He drove through a gate and up a drive. He was at home again. His house had been enlarged and re-decorated since he was last there. It looked solidly prosperous. Its second floor shouted 'money' in a country where most houses could boast no first floor. Its critics might have called its colors harrowing and its architecture the reverse of inspired, but Julian cared not a jot for that sort of up-in-the-air criticism. He sat down to breakfast with a thankful heart, and made himself quite amiable to Tommy Bates.
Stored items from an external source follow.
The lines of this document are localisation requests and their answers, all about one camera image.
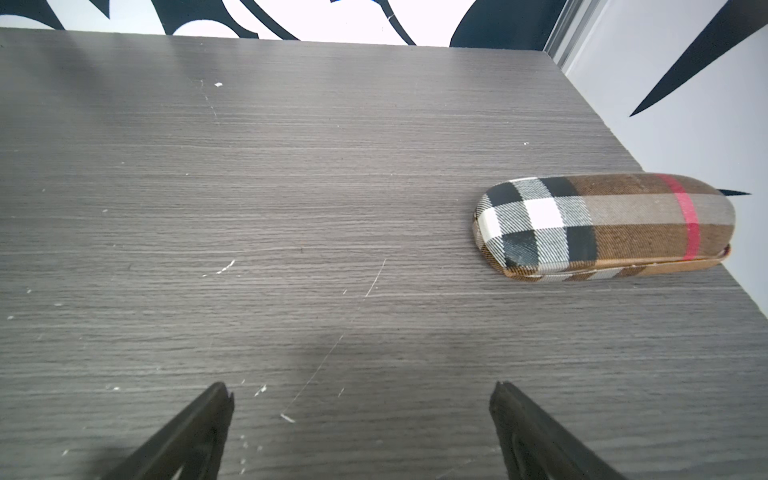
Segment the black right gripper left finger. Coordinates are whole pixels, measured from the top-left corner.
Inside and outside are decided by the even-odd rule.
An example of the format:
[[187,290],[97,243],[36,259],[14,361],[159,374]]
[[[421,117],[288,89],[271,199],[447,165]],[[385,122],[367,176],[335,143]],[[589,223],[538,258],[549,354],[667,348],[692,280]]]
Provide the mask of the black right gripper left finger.
[[104,477],[215,480],[233,413],[234,394],[215,382]]

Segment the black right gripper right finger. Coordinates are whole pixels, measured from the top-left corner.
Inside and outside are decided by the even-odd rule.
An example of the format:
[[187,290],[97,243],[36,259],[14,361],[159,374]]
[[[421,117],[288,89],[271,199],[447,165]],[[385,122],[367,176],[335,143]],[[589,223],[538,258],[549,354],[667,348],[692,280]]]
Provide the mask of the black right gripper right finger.
[[510,479],[624,477],[510,382],[496,384],[489,412]]

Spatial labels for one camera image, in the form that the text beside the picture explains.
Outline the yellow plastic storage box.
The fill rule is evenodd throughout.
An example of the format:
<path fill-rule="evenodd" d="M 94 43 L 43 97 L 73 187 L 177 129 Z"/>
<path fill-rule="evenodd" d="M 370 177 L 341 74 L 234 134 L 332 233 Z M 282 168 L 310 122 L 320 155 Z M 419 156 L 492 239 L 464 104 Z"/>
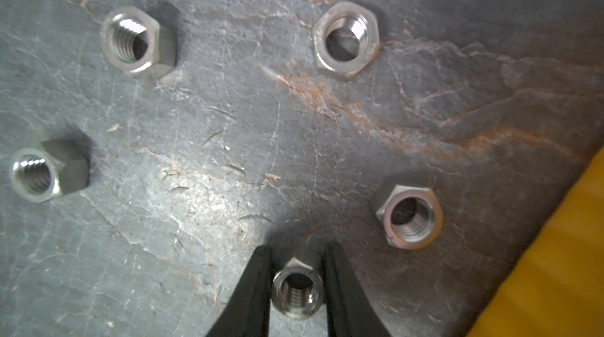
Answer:
<path fill-rule="evenodd" d="M 603 334 L 602 151 L 569 190 L 469 334 Z"/>

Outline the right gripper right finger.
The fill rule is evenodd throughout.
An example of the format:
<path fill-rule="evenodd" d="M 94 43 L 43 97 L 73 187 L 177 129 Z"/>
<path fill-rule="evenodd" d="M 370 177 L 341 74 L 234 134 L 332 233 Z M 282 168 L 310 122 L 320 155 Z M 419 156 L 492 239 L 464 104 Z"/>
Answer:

Tommy Bates was five years older than Julian, and had acted as his Secretary these two years past. He had small eyes set in a rather big pasty face. His goatee beard was trim, but scarcely pleasing.
Julian got through his letters at breakfast and after, breakfast with Tommy's help. Amongst the letters was one from Mount Pleasant Mission enclosing a card. 'Hunter's mad,' said Julian crossly. He tore up the envelope viciously, but he did not tear up the card it contained. He placed that in his pocket-book carefully. Tommy looked at him in interrogation, but Julian was not communicative.
After they had discussed a business letter or two, and had a drink together, Julian started for the Club. He made himself agreeable to one or two, and got a deal of pleasure out of snubbing another. Then he gathered some important news from a business acquaintance. It was great news. He wanted time to think over it. He sent off two or three wires to labor agents and one to a Native Commissioner.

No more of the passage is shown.